■ Work task
Exact copy, no pictures: return only the lines below from the line with "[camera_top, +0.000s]" up to and including the line with "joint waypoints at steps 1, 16".

■ Data to examine
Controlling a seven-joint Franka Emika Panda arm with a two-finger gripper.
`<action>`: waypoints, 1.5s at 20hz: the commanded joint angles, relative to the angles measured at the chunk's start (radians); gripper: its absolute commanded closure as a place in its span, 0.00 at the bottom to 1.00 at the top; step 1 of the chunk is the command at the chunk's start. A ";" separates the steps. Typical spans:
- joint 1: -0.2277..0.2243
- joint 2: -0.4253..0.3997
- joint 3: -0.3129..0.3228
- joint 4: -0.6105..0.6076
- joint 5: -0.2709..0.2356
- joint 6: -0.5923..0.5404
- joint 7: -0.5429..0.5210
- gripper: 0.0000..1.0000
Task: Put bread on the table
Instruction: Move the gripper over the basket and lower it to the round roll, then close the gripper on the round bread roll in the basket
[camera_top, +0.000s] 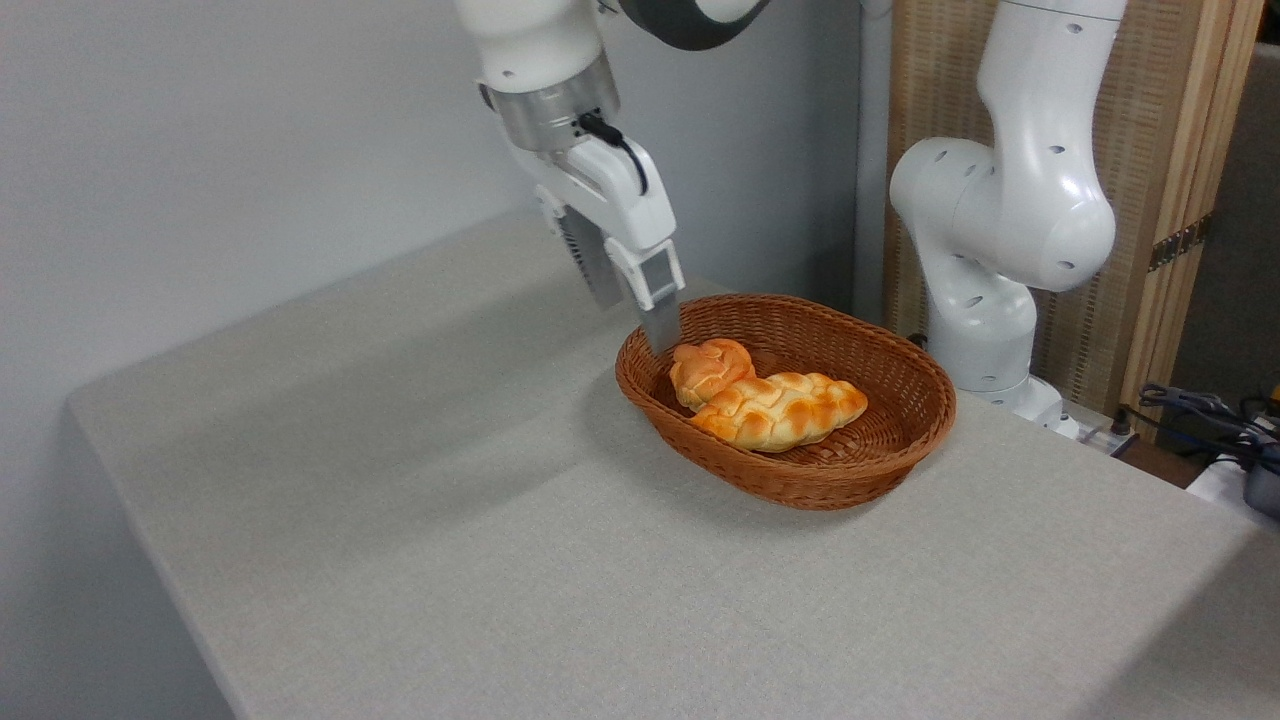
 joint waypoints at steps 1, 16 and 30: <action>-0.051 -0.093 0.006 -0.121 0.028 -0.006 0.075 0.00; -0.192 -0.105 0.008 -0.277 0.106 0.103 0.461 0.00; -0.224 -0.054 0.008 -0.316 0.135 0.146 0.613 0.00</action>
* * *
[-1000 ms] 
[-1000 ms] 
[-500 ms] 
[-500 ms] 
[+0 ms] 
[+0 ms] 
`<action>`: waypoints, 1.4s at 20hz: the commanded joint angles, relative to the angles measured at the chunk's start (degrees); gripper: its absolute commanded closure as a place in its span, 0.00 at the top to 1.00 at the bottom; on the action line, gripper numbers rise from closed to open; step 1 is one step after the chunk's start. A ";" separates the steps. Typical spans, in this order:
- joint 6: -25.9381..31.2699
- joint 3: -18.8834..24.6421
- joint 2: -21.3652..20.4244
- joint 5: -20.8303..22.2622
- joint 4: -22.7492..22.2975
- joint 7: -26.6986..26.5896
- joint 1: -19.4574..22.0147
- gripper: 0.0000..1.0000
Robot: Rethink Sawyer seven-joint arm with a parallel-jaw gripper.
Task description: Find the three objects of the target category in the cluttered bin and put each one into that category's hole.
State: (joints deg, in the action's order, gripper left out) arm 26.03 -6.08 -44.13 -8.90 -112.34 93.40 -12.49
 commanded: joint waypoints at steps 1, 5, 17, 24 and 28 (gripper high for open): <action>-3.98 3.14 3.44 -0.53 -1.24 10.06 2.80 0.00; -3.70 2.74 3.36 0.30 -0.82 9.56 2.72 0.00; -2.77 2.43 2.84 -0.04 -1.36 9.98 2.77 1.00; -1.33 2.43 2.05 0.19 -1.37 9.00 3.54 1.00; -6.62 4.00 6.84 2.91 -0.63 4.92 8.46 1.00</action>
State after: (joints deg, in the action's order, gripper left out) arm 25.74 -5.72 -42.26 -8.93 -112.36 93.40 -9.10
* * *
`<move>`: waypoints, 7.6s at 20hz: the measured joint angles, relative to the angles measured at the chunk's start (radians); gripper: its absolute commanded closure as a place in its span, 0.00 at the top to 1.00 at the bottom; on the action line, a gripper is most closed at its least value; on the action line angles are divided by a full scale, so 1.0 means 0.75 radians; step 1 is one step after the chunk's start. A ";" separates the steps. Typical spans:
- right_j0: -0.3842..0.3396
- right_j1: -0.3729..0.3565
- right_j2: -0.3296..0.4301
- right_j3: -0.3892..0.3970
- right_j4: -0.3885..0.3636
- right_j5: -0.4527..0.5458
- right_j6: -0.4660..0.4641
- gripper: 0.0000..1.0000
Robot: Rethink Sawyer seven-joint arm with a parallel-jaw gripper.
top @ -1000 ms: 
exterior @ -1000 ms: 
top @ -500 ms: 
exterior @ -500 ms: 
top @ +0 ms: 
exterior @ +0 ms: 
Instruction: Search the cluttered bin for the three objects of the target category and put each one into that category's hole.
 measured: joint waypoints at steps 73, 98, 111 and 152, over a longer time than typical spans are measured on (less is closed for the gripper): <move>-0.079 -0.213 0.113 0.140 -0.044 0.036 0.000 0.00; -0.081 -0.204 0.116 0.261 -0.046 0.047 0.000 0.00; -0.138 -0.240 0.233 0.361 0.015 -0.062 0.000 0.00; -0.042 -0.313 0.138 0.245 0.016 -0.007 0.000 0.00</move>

■ Task output
[camera_top, +0.000s] 
 joint waypoints at steps 1, 16 and 30: <action>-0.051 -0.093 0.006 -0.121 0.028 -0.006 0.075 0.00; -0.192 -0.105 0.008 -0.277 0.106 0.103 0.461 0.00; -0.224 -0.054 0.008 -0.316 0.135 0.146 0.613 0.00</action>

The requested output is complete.